Check out the [Wikidata:Bots documentation page](https://www.wikidata.org/wiki/Wikidata:Bots) and [Wikidata:Creating a bot](https://www.wikidata.org/wiki/Wikidata:Creating_a_bot) for a full overview of the process.

**Note**: for this notebook we're using the [Wikidata item sandbox](https://www.wikidata.org/wiki/Q4115189), but if you want to be changing more things in your testing, please consider using [Test Wikidata](https://test.wikidata.org).

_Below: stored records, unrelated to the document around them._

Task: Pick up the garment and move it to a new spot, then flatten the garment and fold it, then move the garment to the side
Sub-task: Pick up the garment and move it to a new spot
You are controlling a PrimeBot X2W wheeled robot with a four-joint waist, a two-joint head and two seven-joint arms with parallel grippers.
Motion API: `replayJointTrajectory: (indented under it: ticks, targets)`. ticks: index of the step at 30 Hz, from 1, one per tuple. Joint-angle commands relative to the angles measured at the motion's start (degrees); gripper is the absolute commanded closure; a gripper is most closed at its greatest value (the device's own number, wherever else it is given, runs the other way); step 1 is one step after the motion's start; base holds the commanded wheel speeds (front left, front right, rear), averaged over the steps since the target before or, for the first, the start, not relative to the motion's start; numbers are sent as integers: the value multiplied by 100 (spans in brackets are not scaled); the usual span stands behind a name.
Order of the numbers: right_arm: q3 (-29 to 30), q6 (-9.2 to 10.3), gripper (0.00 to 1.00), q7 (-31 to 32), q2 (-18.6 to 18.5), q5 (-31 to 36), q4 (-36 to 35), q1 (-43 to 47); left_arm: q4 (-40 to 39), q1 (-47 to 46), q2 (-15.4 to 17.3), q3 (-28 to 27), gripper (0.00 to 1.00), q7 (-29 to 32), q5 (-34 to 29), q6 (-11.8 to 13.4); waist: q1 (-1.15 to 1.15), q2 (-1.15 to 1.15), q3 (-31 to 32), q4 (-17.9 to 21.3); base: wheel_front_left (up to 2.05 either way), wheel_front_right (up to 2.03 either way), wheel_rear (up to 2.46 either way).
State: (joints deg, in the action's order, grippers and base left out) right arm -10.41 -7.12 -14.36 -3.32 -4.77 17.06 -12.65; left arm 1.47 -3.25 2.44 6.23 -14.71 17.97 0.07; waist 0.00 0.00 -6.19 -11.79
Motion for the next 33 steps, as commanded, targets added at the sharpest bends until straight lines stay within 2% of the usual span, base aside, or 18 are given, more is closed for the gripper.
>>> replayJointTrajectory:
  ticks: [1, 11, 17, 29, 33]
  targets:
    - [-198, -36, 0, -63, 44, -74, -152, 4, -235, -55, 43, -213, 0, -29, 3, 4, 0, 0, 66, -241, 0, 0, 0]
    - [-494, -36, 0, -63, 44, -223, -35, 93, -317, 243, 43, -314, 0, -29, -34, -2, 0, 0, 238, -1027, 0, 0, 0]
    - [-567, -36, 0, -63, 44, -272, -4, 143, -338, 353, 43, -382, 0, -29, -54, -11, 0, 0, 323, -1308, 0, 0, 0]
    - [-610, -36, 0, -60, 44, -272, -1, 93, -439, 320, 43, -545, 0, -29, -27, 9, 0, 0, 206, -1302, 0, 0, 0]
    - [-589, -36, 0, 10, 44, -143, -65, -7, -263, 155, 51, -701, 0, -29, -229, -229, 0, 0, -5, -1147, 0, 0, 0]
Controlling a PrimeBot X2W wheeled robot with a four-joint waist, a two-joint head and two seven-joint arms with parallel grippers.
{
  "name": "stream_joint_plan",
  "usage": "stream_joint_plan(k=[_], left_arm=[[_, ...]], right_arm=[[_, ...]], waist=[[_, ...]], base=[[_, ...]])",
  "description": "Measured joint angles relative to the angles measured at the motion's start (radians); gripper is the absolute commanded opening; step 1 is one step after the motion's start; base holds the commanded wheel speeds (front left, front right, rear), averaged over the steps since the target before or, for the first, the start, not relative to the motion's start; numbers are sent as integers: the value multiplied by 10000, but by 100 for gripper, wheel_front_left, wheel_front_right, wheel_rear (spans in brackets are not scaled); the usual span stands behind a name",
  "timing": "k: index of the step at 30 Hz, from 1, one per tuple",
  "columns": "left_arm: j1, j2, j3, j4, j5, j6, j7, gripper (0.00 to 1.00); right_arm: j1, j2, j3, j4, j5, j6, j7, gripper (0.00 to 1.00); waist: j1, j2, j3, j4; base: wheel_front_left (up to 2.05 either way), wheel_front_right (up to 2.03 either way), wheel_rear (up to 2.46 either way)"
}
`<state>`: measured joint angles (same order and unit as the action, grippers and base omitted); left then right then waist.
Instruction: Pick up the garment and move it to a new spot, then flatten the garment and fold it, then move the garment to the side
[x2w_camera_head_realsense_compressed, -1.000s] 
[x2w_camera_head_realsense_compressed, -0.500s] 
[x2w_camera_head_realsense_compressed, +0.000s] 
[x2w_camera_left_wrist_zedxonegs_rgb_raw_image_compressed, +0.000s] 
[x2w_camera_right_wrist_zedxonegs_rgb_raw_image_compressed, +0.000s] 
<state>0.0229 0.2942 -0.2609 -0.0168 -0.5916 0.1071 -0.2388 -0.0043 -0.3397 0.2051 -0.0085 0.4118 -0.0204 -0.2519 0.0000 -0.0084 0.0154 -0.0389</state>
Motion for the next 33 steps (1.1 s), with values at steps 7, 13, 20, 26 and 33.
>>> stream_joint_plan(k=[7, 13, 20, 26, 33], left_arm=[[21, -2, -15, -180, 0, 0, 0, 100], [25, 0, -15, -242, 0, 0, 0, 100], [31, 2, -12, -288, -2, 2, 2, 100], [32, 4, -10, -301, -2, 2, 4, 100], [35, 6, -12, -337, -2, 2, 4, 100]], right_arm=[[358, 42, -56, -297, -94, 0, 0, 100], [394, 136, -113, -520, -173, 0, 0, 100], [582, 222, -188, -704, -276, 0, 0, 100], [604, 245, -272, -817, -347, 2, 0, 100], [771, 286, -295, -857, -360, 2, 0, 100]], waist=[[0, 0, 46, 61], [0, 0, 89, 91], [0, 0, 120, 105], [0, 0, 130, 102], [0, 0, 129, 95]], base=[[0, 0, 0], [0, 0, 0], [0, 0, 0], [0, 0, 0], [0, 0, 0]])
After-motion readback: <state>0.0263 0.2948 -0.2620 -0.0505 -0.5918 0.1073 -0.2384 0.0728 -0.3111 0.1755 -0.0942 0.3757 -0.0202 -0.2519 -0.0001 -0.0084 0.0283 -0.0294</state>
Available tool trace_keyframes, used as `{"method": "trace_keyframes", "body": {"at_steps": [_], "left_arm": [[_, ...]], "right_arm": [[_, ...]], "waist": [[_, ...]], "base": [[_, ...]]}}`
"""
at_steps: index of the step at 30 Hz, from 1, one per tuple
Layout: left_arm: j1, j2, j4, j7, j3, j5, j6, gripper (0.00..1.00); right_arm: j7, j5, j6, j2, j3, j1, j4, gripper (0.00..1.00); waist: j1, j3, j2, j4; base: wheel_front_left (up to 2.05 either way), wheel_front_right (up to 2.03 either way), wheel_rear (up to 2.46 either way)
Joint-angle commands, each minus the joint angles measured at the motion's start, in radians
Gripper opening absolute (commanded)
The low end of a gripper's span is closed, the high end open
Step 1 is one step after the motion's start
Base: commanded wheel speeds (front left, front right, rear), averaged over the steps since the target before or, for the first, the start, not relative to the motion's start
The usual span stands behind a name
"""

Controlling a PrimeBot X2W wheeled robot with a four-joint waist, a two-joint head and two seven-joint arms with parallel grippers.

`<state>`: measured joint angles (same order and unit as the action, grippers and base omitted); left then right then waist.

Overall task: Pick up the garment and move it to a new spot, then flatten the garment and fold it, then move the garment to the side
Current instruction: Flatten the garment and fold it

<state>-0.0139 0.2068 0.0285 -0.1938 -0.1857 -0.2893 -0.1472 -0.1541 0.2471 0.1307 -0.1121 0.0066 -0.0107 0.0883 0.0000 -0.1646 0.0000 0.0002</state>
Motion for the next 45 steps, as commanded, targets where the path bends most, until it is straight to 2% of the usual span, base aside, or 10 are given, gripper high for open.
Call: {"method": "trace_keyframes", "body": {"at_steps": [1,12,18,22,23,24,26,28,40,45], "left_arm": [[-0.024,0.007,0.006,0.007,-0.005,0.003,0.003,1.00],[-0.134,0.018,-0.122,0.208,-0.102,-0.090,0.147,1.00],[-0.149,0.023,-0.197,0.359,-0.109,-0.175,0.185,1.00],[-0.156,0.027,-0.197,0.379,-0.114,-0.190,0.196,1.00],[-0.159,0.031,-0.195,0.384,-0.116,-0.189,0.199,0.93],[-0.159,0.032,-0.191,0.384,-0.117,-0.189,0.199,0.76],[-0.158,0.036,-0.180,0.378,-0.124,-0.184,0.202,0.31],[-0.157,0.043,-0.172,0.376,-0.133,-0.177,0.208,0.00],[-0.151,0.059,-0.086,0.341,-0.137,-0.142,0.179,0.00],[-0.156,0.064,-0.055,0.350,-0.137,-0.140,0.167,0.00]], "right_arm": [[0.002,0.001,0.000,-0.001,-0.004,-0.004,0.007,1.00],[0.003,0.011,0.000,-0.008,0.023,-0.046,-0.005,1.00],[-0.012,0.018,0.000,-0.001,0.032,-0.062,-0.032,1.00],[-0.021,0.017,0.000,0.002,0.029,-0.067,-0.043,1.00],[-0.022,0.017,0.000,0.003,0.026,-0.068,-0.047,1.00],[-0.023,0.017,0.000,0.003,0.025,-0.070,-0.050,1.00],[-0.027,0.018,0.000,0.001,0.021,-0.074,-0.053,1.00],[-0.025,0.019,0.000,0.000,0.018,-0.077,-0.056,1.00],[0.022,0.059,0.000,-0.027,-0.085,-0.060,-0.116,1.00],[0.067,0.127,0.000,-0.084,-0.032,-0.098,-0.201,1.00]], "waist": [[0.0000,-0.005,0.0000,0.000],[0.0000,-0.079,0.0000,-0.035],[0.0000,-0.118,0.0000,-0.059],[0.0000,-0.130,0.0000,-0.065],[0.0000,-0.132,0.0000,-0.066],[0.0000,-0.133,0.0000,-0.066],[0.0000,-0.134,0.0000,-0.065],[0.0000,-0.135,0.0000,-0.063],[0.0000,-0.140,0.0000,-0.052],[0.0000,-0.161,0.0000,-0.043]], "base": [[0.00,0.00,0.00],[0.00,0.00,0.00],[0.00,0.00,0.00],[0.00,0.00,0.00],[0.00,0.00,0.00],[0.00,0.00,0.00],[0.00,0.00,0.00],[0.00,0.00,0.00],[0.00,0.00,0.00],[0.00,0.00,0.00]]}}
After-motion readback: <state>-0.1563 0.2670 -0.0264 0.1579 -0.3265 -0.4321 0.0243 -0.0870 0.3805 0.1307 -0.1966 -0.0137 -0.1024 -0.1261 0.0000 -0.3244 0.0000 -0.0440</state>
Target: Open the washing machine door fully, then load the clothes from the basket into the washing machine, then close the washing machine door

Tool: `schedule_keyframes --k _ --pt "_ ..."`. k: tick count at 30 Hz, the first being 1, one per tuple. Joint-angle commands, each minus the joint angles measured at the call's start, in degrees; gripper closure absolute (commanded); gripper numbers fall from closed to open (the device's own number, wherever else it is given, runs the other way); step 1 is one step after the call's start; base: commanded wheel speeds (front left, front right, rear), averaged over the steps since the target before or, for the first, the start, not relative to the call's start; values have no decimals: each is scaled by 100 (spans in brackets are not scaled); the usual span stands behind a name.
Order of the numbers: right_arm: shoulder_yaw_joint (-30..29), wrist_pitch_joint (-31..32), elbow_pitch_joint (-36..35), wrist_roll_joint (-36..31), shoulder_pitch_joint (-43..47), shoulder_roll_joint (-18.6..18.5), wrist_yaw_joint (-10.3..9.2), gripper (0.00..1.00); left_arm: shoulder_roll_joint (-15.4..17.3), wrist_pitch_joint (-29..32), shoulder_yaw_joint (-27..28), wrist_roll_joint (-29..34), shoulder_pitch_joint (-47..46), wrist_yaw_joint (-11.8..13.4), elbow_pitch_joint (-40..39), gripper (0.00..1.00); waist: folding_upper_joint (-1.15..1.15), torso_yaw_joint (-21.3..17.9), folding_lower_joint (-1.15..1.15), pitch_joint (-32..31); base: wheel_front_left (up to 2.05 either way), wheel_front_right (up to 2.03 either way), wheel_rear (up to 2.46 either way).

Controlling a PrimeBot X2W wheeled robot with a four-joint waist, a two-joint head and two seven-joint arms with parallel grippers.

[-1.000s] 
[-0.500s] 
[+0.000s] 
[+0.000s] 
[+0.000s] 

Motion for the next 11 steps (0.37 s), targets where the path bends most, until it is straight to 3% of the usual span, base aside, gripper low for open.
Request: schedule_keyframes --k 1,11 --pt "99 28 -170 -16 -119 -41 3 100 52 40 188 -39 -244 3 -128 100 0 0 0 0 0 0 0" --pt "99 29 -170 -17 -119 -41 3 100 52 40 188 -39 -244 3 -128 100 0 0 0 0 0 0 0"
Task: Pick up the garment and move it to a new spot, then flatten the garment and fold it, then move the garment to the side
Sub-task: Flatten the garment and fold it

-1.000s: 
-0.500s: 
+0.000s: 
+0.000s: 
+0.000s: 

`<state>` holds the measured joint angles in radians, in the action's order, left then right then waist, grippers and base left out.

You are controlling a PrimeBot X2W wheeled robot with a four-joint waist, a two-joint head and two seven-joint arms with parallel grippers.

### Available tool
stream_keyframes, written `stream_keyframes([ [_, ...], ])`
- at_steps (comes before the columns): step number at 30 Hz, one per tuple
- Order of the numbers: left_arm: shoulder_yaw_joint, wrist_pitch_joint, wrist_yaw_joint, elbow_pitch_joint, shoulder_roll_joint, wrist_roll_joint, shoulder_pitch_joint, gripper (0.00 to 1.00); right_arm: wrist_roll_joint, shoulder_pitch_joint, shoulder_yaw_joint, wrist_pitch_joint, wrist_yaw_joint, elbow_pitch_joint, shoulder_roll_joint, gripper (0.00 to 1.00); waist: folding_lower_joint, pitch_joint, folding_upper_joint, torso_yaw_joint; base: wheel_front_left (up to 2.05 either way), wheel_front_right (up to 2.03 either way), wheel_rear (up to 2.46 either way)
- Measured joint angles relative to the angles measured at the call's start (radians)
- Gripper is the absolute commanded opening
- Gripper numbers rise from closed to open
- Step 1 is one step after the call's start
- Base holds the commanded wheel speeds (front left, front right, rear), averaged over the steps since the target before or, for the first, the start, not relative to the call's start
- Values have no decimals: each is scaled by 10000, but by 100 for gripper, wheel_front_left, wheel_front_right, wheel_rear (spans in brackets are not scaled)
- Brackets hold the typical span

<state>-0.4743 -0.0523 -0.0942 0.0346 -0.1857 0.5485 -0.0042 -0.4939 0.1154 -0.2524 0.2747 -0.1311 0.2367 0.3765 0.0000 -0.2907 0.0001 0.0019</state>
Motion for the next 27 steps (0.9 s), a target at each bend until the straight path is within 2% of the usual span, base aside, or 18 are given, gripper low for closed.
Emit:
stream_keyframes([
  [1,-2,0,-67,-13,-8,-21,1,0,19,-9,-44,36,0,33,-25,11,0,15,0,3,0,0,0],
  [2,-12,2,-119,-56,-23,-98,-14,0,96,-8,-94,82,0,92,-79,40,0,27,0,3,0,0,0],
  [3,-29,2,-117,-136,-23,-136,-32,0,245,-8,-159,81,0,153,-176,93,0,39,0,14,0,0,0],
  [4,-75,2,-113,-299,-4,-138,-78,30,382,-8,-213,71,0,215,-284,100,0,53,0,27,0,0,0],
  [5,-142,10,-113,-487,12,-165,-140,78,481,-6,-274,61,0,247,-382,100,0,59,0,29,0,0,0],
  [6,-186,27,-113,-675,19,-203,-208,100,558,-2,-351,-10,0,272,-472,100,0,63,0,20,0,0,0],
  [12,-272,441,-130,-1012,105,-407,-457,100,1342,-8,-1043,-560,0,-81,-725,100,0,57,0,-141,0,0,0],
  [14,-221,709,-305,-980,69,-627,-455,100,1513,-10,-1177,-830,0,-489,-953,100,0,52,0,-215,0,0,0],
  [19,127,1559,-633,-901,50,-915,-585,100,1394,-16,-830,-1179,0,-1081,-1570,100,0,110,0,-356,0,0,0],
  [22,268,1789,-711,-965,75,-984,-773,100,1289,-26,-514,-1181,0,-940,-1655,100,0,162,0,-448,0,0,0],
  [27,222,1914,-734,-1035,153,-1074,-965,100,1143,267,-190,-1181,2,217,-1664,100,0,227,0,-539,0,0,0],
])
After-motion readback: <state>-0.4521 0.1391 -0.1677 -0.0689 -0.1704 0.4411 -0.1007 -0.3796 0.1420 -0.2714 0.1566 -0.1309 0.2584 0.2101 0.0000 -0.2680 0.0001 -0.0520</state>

**Note**: Remember that you'll need to remake the entities each time you want to add new claims, or generally just keep in mind that operations that you're doing might get compounded like adding something twice when you want to do the a new operation but haven't reloaded, or changing your statement from something that was broken and still having the broken statement loaded in to what you're trying to upload.

## Introduction

Source: [Wikidata:Bots](https://www.wikidata.org/wiki/Wikidata:Bots)

Wikidata is meant to be edited by both humans and machines, so learning how to use bots is an invaluable step in improving your ability to have an impact on data ingestion and quality. Bots can add [interwiki links](https://www.wikidata.org/wiki/Help:Sitelinks), [labels](https://www.wikidata.org/wiki/Help:Label), [descriptions](https://www.wikidata.org/wiki/Help:Description), [statements](https://www.wikidata.org/wiki/Help:Statements), [sources](https://www.wikidata.org/wiki/Help:Sources), and can even create items, among other things.

**Note**: Wikidata has a strict bot policy to assure that they are used in a way that is beneficial to the community and project as a whole.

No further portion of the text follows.